Thursday, June 30, 2011

Why I Hate "Travel"

I just watched an episode of The Bachelorette.  Not something I would normally do, but I just happened to be in one of those moods where I was willing to watch whatever recommended to me.  One thing I noticed:  a couple of times, a male contestant tried to impress the bachelorette by mentioning that he liked to travel.

Everyone likes to travel. Everyone puts that down as a hobby. People think it makes them look so sophisticated, worldly, and wise. There are a number of reasons why this annoys me, the first being that I see it as a form of elitism. Who doesn't like to go to new places? People who say they enjoy traveling think it makes them unique (it doesn't). But not everyone can afford to travel. To emphasize the frequency with which one travels is both to highlight that one has the financial privilege to do so, as well as to suggest that one is somehow a better, more knowledgeable, or more "well-rounded" person for it. (This follows the general rule of only holding those experiences that are exclusively open to well-off people as valuable to human enlightenment and "cultural awareness.")

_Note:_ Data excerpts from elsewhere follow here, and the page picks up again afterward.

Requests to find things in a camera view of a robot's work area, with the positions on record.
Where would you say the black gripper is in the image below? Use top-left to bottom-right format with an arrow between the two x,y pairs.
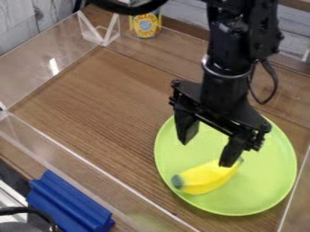
168,67 -> 274,169

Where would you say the yellow toy banana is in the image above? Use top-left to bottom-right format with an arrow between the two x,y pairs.
172,159 -> 244,195

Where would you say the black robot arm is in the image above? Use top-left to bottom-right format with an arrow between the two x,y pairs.
170,0 -> 284,167

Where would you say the green round plate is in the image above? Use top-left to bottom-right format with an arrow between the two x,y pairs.
154,118 -> 297,216

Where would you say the yellow labelled tin can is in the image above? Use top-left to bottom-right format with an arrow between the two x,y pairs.
129,9 -> 162,39

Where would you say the blue plastic block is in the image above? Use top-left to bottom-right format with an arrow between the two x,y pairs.
27,170 -> 115,232

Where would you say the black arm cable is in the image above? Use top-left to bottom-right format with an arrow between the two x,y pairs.
246,58 -> 281,106

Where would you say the clear acrylic triangle bracket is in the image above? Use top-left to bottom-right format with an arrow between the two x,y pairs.
78,11 -> 121,47

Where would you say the clear acrylic front wall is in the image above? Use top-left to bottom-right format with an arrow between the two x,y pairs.
0,111 -> 200,232

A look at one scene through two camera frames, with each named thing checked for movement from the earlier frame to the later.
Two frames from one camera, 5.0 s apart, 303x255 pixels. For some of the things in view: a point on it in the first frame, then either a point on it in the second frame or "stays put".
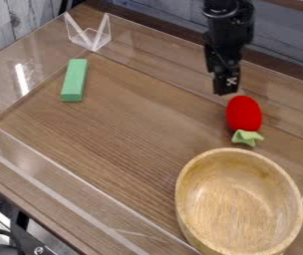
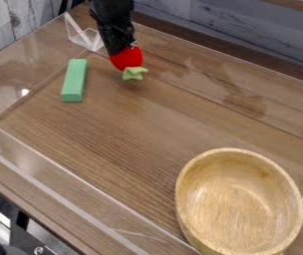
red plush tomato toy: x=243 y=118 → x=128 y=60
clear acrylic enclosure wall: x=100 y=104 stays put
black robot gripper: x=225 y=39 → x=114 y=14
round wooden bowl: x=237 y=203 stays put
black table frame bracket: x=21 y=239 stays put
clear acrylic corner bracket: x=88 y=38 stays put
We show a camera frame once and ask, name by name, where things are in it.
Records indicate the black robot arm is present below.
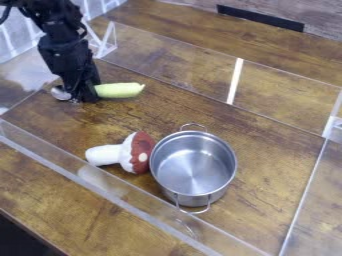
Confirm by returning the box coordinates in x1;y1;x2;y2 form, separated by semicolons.
0;0;102;103

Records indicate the clear acrylic front barrier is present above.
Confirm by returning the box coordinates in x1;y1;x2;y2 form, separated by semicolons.
0;119;270;256

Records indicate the plush brown white mushroom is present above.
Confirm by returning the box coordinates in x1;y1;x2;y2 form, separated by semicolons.
86;131;155;174

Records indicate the stainless steel pot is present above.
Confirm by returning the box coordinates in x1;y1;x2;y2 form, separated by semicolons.
150;123;238;214

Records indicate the clear acrylic triangle stand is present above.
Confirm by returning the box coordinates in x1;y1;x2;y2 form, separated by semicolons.
84;22;118;59

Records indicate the black wall strip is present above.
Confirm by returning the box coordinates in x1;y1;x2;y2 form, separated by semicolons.
217;4;305;32

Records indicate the green handled metal spoon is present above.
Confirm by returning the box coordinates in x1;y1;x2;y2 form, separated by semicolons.
51;82;146;101

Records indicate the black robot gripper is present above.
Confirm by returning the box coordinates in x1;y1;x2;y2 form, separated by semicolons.
38;38;102;103

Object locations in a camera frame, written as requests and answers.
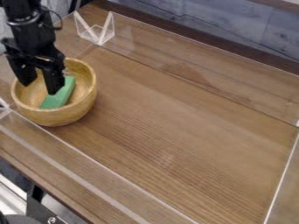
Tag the clear acrylic front wall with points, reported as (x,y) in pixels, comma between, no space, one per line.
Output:
(102,196)

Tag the black metal table leg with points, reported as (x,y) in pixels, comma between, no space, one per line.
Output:
(45,209)

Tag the clear acrylic corner bracket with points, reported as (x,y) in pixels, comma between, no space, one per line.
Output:
(96,34)

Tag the clear acrylic wall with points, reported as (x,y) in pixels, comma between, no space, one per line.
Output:
(102,196)
(283,211)

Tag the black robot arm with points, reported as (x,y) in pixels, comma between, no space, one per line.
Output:
(23,6)

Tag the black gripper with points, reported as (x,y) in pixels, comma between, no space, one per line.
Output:
(29,49)

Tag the wooden bowl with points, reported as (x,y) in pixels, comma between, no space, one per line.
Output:
(28,97)

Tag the clear acrylic right wall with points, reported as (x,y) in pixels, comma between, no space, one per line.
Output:
(283,211)

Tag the green rectangular stick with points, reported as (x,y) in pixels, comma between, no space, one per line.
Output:
(57,100)

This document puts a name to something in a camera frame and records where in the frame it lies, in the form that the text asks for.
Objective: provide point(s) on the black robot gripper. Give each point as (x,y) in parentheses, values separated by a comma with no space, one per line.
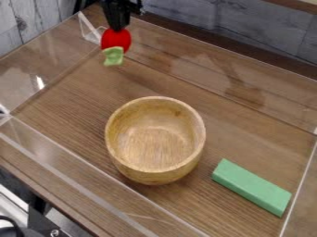
(124,6)

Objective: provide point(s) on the red plush strawberry green stem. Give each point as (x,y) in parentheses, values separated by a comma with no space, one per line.
(114,44)

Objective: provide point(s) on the light wooden bowl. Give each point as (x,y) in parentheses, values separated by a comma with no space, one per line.
(156,137)

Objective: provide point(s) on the green rectangular foam block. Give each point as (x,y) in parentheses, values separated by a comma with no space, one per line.
(252,187)

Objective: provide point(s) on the clear acrylic tray enclosure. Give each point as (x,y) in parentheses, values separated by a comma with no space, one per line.
(260,110)

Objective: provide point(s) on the black metal bracket lower left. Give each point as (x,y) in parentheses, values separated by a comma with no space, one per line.
(43,227)

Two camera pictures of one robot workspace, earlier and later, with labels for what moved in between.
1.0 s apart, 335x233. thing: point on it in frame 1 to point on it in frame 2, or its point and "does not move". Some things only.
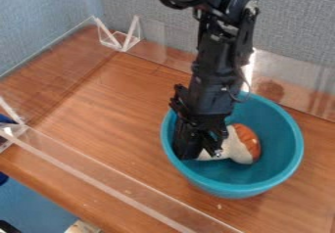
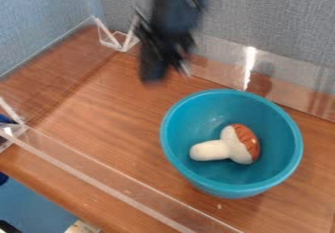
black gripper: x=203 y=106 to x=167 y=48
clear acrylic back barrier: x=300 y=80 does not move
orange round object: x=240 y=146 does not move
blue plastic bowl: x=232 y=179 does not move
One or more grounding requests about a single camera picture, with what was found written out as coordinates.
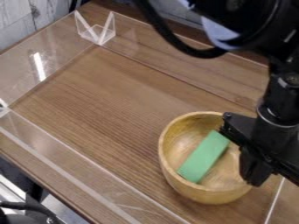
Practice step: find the brown wooden bowl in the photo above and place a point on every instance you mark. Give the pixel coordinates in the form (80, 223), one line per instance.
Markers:
(222, 185)

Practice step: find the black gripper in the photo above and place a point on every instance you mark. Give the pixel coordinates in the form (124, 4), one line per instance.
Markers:
(269, 144)

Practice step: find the green rectangular block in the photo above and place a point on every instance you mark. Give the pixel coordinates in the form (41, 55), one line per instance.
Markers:
(204, 157)

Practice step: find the clear acrylic corner bracket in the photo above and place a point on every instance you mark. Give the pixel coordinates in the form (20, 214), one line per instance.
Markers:
(98, 34)

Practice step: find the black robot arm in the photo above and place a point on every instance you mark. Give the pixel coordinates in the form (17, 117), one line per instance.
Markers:
(265, 27)

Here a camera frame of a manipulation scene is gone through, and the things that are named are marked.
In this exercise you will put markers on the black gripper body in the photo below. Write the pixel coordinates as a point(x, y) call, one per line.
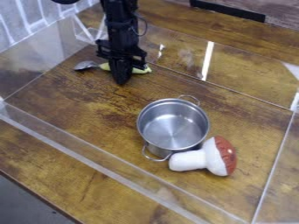
point(120, 45)

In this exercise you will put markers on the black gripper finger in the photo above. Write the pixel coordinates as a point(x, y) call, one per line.
point(126, 71)
point(112, 63)

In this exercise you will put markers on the green handled metal spoon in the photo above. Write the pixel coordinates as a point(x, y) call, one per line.
point(140, 70)

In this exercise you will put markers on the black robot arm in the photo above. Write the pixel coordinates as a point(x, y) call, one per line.
point(119, 11)

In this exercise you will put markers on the small steel pot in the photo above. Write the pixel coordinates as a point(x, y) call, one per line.
point(172, 125)

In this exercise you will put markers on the black bar in background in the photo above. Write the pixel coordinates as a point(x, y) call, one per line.
point(228, 10)

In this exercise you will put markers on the plush red white mushroom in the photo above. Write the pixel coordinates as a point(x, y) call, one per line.
point(216, 156)

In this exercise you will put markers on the clear acrylic enclosure wall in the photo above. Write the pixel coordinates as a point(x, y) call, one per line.
point(70, 145)

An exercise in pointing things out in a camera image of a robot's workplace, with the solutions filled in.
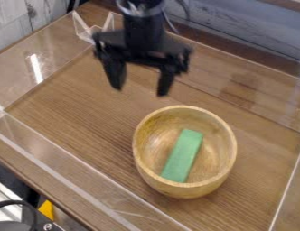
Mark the green rectangular block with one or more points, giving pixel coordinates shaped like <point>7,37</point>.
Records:
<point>182,155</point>

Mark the yellow sticker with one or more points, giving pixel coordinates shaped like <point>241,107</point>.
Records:
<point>47,210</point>

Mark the clear acrylic corner bracket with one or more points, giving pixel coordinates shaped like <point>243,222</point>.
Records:
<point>86,31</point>

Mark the brown wooden bowl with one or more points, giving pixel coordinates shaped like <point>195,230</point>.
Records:
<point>154,139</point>

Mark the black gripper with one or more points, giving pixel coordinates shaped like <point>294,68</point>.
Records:
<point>140,43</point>

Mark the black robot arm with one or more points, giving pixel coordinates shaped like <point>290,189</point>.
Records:
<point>143,7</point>

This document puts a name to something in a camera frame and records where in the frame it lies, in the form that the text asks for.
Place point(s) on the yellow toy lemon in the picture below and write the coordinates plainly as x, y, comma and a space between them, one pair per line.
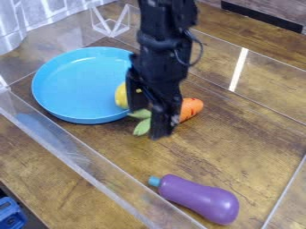
120, 96

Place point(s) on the blue plastic plate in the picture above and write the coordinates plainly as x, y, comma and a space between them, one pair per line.
73, 85

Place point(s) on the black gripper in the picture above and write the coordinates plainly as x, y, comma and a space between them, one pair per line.
156, 71

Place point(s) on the black bar in background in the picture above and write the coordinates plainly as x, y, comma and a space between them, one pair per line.
273, 20

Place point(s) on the blue object at corner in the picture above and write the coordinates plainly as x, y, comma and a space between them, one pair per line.
12, 217

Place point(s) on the purple toy eggplant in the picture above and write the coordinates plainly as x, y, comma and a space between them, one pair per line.
212, 202

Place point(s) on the white curtain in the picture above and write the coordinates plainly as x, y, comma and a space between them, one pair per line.
24, 15

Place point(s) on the orange toy carrot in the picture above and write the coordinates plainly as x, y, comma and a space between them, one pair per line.
191, 108

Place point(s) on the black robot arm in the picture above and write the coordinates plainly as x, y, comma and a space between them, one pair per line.
166, 18

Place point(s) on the clear acrylic enclosure wall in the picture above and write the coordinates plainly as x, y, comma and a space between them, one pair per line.
80, 174

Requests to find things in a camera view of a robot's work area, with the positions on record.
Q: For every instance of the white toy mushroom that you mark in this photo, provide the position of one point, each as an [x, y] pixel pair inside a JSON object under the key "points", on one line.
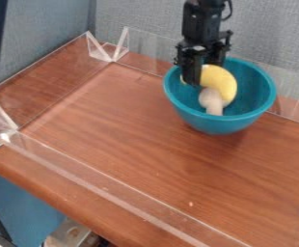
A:
{"points": [[213, 101]]}

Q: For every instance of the clear acrylic barrier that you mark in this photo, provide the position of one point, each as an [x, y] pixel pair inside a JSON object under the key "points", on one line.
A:
{"points": [[93, 141]]}

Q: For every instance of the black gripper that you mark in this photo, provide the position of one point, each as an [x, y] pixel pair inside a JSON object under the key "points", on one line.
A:
{"points": [[205, 43]]}

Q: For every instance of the blue plastic bowl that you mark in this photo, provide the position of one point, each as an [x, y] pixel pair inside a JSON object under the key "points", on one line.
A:
{"points": [[256, 97]]}

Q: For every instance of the yellow toy banana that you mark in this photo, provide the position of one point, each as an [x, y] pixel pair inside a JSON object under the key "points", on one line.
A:
{"points": [[218, 78]]}

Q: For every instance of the grey metal bracket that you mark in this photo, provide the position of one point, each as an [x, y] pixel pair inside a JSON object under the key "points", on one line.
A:
{"points": [[71, 235]]}

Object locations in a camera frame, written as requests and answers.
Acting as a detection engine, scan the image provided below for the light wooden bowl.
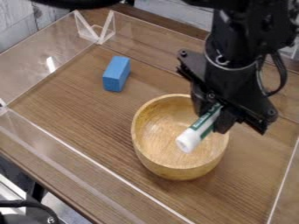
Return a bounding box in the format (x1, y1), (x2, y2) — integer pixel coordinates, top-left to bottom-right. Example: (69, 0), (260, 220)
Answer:
(131, 94), (230, 181)

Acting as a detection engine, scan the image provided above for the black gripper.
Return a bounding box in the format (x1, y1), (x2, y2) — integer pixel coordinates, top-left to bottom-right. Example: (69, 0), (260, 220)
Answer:
(176, 49), (278, 135)

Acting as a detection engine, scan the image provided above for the blue rectangular block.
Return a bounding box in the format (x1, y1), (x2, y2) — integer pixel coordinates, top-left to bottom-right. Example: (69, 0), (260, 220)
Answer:
(103, 56), (131, 92)

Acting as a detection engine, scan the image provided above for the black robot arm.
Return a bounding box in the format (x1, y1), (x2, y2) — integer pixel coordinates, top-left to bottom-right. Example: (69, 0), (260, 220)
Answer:
(177, 0), (299, 134)

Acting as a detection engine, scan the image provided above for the black equipment with cable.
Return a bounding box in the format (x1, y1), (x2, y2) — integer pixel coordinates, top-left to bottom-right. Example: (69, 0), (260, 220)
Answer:
(0, 199), (67, 224)

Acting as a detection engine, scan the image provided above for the green expo marker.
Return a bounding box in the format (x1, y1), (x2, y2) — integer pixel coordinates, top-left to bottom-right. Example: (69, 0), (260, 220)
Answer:
(175, 103), (221, 153)

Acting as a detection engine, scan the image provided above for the clear acrylic tray wall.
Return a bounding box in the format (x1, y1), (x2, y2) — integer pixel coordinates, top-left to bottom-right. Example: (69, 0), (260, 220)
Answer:
(0, 9), (299, 224)

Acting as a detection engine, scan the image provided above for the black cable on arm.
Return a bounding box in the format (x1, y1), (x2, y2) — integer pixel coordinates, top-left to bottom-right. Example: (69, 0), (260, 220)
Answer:
(256, 51), (290, 98)

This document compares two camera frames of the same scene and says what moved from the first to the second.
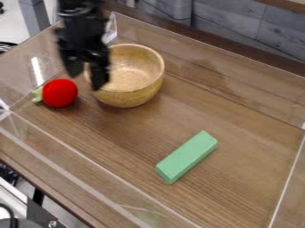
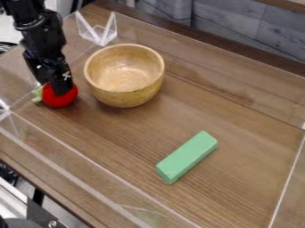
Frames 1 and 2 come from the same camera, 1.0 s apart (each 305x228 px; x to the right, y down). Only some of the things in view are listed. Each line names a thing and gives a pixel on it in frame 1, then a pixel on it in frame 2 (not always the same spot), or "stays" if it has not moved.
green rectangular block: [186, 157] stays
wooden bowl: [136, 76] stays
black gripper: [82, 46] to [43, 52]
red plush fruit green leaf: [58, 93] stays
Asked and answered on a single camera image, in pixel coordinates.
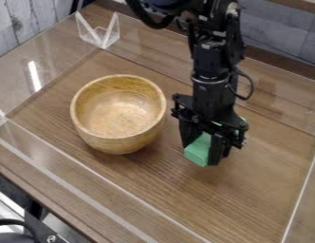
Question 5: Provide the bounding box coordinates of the black cable under table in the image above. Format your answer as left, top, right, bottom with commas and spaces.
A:
0, 218, 38, 243

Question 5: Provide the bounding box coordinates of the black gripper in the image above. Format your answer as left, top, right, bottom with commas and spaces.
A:
172, 75, 251, 166

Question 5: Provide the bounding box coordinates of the clear acrylic corner bracket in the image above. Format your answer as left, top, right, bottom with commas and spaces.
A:
75, 11, 120, 49

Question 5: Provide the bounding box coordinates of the round wooden bowl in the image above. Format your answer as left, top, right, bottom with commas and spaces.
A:
70, 74, 168, 155

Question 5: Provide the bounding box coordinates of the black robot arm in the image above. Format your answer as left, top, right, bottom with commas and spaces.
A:
126, 0, 251, 167

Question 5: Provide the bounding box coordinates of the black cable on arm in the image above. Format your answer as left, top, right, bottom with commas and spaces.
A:
228, 67, 255, 102

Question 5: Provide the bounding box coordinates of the green rectangular block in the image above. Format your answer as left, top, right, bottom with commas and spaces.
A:
184, 118, 249, 167

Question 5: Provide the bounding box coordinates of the black metal table bracket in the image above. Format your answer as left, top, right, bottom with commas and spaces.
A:
23, 212, 70, 243

This elitism/classism has historical precedent and, in fact, the typical attitude toward travel smacks of residual colonial mentality.  First, there is the practice of exploiting other people (the Other) for a sense of personal edification and fulfillment.  In the Colonial Era, merchants, missionaries, anthropologists, and adventurers treated the non-European world as their personal zoo, in which they could study all of the human specimens in their natural habitat and use the knowledge they obtained to understand their own past (note: non-European societies did not, in fact, live in a "state of nature" equivalent to some stage of Europeans' past). Similarly, particularly on these reality shows (those which, like The Bachelorette, film in "exotic" locations), one hears people talk about how they like to "learn the culture" and "experience local traditions" (only for the sake of their own edification of course).  Almost always the reference to "culture" and "traditions" presumes that the "locals" are disconnected from the rest of the world, that they have no history of their own, that they basically inhabit some strange, isolated and timeless realm wherein they are stuck repeating the same habits and practices for all of eternity.  World Travelers presume that the lives of other people can be reduced to a motley collection of foods, clothing styles, rituals, random landmarks, bizarre behaviors, and odd beliefs. By sampling all of these strange and new things, World Travelers hope to get in touch with some inner, primitive humanity that they share.

However, when World Travelers visit other countries, they rarely stray too far from the luxurious resort areas and tourist zones (they may make their token trip to a market or something so that they can "experience local culture"). They don't learn about how colonialism unfolded in that particular part of the world; how neo-colonialism continues to shape the political and economic conditions; what different "local" people think about their position in the world, about the role of tourism, about the hardships and joys that they experience on a daily basis. The purpose of travel is not to build relationships, to bridge gaps, to better understand other people and the big picture that unites all of us. It is to sample things, to have new experiences, to say that one went to this country and ate this food and knows this list of facts about the Culture (assuming such a Culture exists).

"The only way to know is through trials of strength. 'Knowledge' is the state of this battlefront." - Bruno Latour (The Pasteurization of France)

Travel is a form of conquest. It entails a perception of "knowledge" and "understanding" as a collection of discrete, disembodied "facts." To become an educated person, one must master as many of these facts as one can (essentially cramming as many of them into one's brain as possible). Travel aids mastery by bringing a person closer to the material embodiment of "fact," to a more "authentic" manifestation (the same purpose served by museums - and perhaps not a coincidence that travel so often involves museum visits). Hence, Travelers learn about a land and its people by visiting all the key landmarks and historical sites, not by sharing mundane experiences with the people who live there.  Often planning for a trip involves picking out all the attractions from a book or guide that will allow one to feel like one has seen everything "important."

Furthermore, by ignoring global structures of inequality and current conditions of poverty (particularly the case in the Caribbean and Southeast Asia), whilst staying in fancy hotels and eating at expensive restaurants, Travelers are participating in direct relations of domination with those who serve them. I have heard a number of people from the Caribbean express unfavorable attitudes toward tourists. To them, it feels like a continuation of slavery when they have no economic option other than to wait upon rich white people, for a pittance. The tourism industry impoverishes local populations (in part by causing price increases), hinders self-sufficiency and promotes further neo-colonial dependence upon the industrial core. It causes crowding during peak seasons and degrades the environment in myriad ways. And often, it forces people to portray themselves in the unflattering way that tourists imagine them.

[And then, of course, there is the even more directly physical dominance that occurs when U.S. and European tourists use young women and children for sex...]

Rather than serving as a means to heighten understanding of other peoples' experiences of oppression, travel commodifies oppression and rebrands poverty as something "exotic" or "quaint."